Combing her interests for inspiration, she overheard her parents discussing the death of 10 million bees in the region and thought, this is it.
"A lot of other people have done projects on recycling and reusing materials, and while it is a really good thing to do, I wanted a project that represented our region, that was unique and interesting," she explained.
"Bees are so important to agriculture in our region but populations are declining, and I wanted to highlight the 'bee aware' campaign."
Using fabric made out of 100 per cent local cotton, she has mimicked the honeycomb pattern found in bee hives in the skirt, a feat which took over 72 hours to complete.
"It wasn't especially hard, however it was time consuming. But I felt so involved in it, I could stay up late into the night working on it and it never felt like a chore," she said.

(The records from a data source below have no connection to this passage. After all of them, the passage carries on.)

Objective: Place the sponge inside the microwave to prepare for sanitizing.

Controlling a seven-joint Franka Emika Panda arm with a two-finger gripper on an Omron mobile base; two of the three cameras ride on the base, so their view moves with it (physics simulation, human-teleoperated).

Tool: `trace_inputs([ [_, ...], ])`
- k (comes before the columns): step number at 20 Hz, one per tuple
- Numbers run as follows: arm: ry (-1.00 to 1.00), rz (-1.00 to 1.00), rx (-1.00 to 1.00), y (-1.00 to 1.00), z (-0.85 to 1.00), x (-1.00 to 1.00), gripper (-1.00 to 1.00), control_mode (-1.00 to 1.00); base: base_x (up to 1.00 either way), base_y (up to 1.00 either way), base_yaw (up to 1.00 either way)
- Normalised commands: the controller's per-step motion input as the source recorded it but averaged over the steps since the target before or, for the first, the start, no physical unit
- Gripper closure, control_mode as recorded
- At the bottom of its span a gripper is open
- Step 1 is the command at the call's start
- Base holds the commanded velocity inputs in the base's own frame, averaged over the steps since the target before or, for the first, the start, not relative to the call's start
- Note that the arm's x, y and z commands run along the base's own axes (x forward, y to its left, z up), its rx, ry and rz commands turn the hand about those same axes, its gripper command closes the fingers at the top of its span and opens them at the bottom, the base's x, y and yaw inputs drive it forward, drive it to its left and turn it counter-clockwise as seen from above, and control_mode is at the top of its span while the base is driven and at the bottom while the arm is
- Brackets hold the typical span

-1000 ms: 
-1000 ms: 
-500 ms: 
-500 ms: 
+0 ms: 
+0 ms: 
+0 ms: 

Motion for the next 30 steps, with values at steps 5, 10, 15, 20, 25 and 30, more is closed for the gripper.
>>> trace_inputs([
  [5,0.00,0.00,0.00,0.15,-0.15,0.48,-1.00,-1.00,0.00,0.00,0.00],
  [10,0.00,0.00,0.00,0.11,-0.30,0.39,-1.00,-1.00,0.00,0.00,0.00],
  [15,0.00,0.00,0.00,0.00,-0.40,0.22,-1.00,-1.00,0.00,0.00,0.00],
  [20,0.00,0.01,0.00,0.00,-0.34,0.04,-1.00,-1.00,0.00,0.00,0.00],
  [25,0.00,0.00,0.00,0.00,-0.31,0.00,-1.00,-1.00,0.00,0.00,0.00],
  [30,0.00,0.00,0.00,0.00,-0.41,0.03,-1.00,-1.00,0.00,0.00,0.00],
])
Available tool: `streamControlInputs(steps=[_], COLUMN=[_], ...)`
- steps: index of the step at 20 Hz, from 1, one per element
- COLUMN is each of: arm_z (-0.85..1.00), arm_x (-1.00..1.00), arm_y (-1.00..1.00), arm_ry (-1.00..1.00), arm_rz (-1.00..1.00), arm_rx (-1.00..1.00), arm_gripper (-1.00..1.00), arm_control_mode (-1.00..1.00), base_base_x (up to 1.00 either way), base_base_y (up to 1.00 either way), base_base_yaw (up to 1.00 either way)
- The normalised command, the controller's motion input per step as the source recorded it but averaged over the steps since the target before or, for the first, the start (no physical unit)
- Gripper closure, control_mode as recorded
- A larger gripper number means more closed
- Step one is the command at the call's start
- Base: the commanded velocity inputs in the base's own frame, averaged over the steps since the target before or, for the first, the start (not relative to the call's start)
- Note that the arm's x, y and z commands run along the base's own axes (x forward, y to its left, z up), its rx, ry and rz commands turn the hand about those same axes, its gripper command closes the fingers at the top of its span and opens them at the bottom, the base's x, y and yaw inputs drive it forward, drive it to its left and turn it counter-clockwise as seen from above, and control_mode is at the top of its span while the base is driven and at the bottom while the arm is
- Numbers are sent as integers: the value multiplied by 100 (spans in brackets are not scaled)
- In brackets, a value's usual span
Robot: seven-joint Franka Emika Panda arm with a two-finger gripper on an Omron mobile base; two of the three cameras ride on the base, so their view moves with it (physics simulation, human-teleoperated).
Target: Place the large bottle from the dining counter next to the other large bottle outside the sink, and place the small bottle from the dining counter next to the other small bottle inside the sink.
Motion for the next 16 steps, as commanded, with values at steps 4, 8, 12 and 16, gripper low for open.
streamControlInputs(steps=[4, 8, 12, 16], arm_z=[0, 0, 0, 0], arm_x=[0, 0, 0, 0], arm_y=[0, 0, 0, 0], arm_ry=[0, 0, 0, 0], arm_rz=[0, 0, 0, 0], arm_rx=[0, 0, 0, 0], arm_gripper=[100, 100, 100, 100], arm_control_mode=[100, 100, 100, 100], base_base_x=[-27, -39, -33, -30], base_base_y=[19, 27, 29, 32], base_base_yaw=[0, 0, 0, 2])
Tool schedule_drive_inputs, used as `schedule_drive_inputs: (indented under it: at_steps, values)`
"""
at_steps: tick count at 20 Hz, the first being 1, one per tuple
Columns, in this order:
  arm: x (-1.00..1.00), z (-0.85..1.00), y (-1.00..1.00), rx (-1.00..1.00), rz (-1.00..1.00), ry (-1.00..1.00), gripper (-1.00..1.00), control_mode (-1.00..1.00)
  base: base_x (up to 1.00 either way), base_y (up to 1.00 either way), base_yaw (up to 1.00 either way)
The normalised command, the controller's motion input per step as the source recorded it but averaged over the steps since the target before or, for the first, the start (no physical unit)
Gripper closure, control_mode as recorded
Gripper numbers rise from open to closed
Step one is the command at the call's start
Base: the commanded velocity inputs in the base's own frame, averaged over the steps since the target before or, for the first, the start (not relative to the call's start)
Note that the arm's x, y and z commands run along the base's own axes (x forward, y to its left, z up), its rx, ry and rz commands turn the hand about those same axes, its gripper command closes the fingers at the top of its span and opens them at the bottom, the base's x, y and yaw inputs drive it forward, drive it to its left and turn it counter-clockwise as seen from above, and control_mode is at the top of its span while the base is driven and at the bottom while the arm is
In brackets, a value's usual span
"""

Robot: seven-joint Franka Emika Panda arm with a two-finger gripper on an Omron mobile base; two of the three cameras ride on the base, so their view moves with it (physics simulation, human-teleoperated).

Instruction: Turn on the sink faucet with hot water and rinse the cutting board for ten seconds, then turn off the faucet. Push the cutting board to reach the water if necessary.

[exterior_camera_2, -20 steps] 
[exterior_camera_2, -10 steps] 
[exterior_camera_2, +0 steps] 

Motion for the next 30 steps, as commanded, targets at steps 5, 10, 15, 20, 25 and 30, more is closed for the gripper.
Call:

Creating the outfit without any patterns, the design idea was sparked when she found the right material.
The technique used to make the honeycomb is, fittingly, honeycomb smocking technique.
"I used a lining to base the skirt, added the frills and layers, three in total, the middle is a sheer coat with little bees to make the symbolism really stand out, and the top layer is the smocking again."
With an extensive and detailed portfolio, a massive 73 pages in total, outlining the background and inspiration behind the outfit, she detailed the life cycle analysis, the durability, ergonomics, safety and sustainability of the design.
"I focused on biomimicry, which examines the form and function of nature, as well as using produce from what's around you, so I used Riverina produce which kept it local."
She gave sincere credit to her teachers, saying "as a group we did really well, everyone was happy with their work.
"It doesn't matter about a mark so much it matters most if you are happy at the end of the day with what you've put into it."
While not swapping out her passion for design for a buzz cut, Georgia has decided to head off to the army for her gap year and is excited to start challenging herself in new ways.
"It's scary, but it'll be rewarding as well," she explained.
"But art will always be with me, and I will always do it in my free time, it's a great way to relax from whatever may be going on."